Xiaodong Wang received his B.S. degree in communication engineering from Beijing Information Technical Institute of China in 1995, and his M.S. degree in electric engineering from Beijing University of Aeronautics and Astronautics of China in 1998. He joined China Telecom in 1998 where he worked on communication protocols for telecommunication. From June 2000 to July 2002, he worked on GSM base station software development at Bell-labs China, Beijing, China. Currently he is a Ph.D. student in Computer Engineering at University of Cincinnati. His research activities include wireless MAC protocols, energy saving for wireless sensor networks. He is a student member of the IEEE.

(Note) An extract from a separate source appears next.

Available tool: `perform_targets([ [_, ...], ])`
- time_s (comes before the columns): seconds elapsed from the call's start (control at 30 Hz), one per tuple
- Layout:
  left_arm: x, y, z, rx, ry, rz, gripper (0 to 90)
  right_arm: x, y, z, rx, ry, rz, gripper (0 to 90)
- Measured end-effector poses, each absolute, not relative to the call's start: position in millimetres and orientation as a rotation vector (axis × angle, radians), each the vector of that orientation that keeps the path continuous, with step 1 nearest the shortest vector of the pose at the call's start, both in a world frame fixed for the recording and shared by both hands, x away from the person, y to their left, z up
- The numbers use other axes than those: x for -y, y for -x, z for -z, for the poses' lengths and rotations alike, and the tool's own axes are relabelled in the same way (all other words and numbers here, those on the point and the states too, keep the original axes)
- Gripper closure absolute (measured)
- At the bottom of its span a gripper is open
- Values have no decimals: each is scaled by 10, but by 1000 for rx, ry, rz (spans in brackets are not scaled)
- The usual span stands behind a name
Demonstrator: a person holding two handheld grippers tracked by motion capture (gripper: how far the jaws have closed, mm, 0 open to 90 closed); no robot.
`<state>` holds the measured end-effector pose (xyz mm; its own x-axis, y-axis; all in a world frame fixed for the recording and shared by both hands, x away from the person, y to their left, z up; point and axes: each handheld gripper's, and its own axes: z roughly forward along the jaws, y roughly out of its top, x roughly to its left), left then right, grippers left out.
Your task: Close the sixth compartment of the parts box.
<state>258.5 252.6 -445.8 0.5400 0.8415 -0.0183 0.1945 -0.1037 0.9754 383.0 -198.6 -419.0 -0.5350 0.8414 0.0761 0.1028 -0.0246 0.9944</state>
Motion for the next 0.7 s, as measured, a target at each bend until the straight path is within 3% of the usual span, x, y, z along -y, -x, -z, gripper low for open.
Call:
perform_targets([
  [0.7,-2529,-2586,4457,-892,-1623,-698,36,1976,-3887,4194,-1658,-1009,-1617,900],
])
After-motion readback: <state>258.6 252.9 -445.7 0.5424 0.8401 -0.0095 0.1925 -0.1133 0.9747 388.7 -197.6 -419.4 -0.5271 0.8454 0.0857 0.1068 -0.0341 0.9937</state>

Jun Yin received the BS degree in automatic control from Dalian Railway Institute of China in 1997, and the MS degree in flight control from Beijing University of Aeronautics and Astronautics of China in 2001. Since 2001 she has been a Ph.D. student in the OBR Research Center for Distributed and Mobile Computing at the University of Cincinnati. Her research interests include performance evaluation of 802.11 MAC protocol, wireless ad hoc networks and sensor networks. She is a student member of the IEEE.
Dharma P.Agrawal IEEE Fellow, 1987; ACM Fellow, 1998; AAAS Fellow, 2003 Dr. Agrawal is the Ohio Board of Regents Distinguished Professor of Computer Science and Computer Engineering in the department of Electrical and Computer Engineering and Computer Science, University of Cincinnati, OH. He has been a faculty member at Wayne State University, (1977–1982) and North Carolina State University (1982–1998). He has been a consultant to the General Dynamics Land Systems Division, Battelle, Inc., and the U. S. Army. He has held visiting appointment at AIRMICS, Atlanta, GA, and the AT&T Advanced Communications Laboratory, Whippany, NJ. He has published a number of papers in the areas of Parallel System Architecture, Multi computer Networks, Routing Techniques, Parallelism Detection and Scheduling Techniques, Reliability of Real-Time Distributed Systems, Modeling of C-MOS Circuits, and Computer Arithmetic. His recent research interest includes energy efficient routing, information retrieval, and secured communication in ad hoc and sensor networks, effective handoff handling and multicasting in integrated wireless networks, interference analysis in piconets and routing in scatternet, use of smart directional antennas (multibeam) for enhanced QoS, Scheduling of periodic real-time applications and automatic load balancing in heterogeneous workstation environment. He has four approved patents and three patent filings in the area of wireless cellular networks.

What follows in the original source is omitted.